* Your objective *
Say how many lines below have "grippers" in them, giving the number alone.

* Dataset section *
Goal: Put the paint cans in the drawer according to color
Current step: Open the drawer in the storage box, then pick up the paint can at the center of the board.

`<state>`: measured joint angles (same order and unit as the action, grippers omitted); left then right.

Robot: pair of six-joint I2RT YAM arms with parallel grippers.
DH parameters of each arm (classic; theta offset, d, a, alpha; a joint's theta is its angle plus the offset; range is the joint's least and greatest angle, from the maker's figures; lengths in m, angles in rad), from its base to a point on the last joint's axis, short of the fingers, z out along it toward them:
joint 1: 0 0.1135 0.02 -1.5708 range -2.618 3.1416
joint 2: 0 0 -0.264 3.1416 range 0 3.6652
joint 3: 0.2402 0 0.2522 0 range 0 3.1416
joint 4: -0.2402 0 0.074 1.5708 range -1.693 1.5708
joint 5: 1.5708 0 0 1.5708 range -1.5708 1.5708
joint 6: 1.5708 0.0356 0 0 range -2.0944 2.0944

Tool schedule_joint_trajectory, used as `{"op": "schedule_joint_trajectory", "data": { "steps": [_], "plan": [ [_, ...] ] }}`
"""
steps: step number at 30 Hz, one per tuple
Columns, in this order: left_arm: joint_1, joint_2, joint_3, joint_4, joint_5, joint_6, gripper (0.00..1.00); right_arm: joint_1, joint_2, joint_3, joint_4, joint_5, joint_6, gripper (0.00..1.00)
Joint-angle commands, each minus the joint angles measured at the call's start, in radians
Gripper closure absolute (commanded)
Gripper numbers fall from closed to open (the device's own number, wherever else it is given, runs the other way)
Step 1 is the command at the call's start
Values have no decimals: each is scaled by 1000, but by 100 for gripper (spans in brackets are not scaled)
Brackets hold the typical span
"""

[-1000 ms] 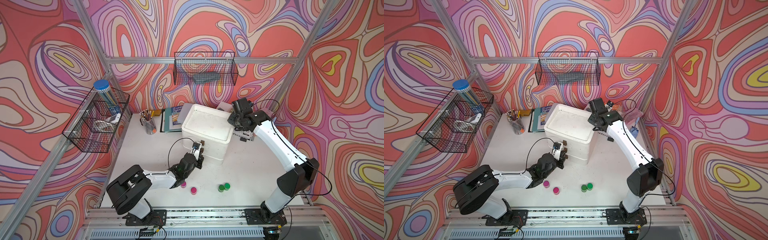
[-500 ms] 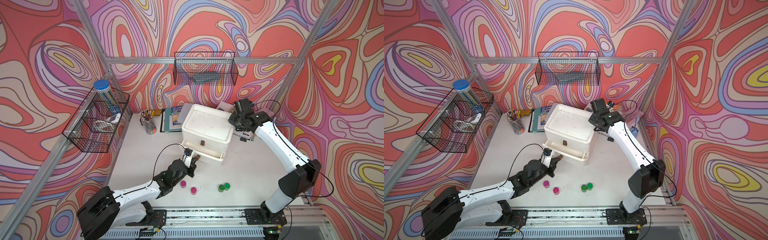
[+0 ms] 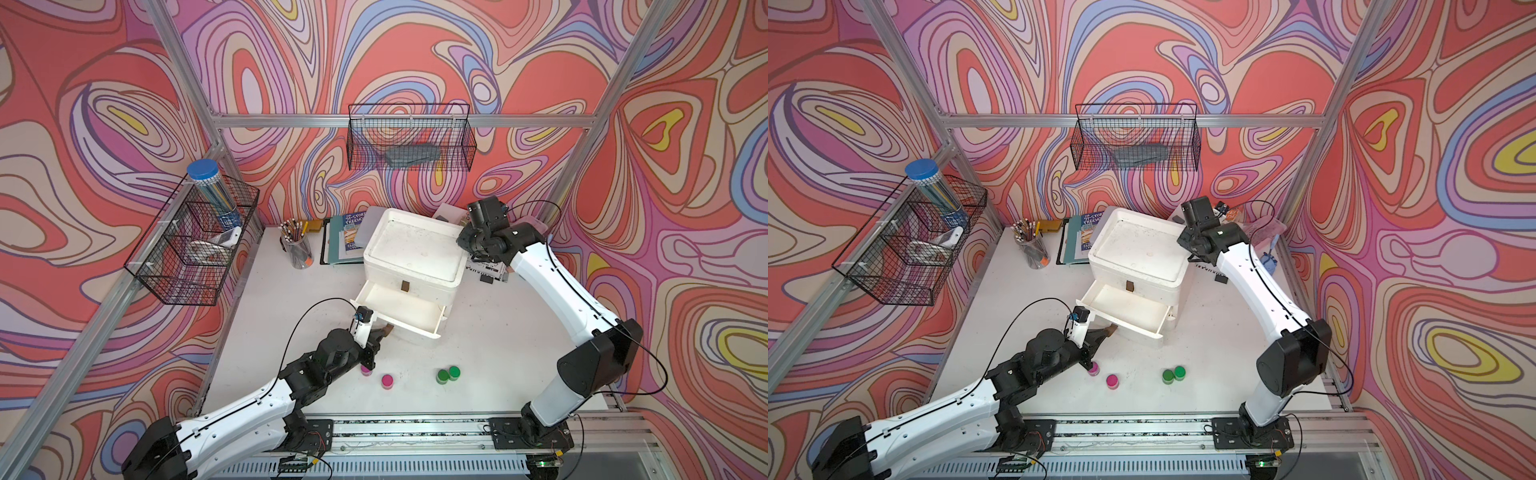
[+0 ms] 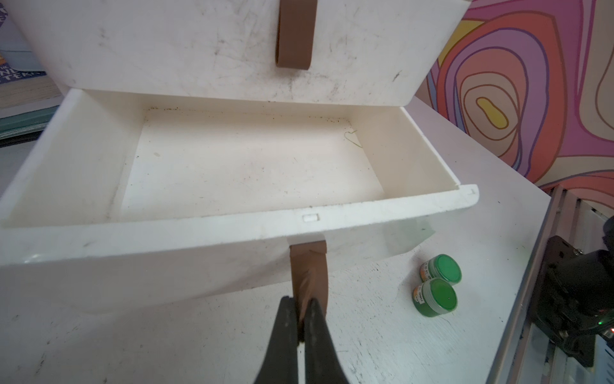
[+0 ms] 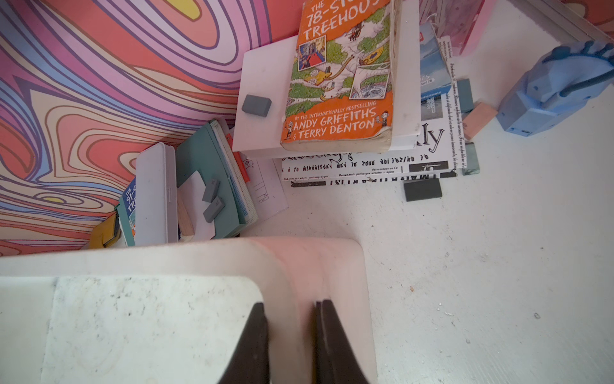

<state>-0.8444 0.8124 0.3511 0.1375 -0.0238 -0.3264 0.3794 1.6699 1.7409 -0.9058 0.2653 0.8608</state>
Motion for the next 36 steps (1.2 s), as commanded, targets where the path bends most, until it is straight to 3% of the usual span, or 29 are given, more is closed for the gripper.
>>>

* Your response *
2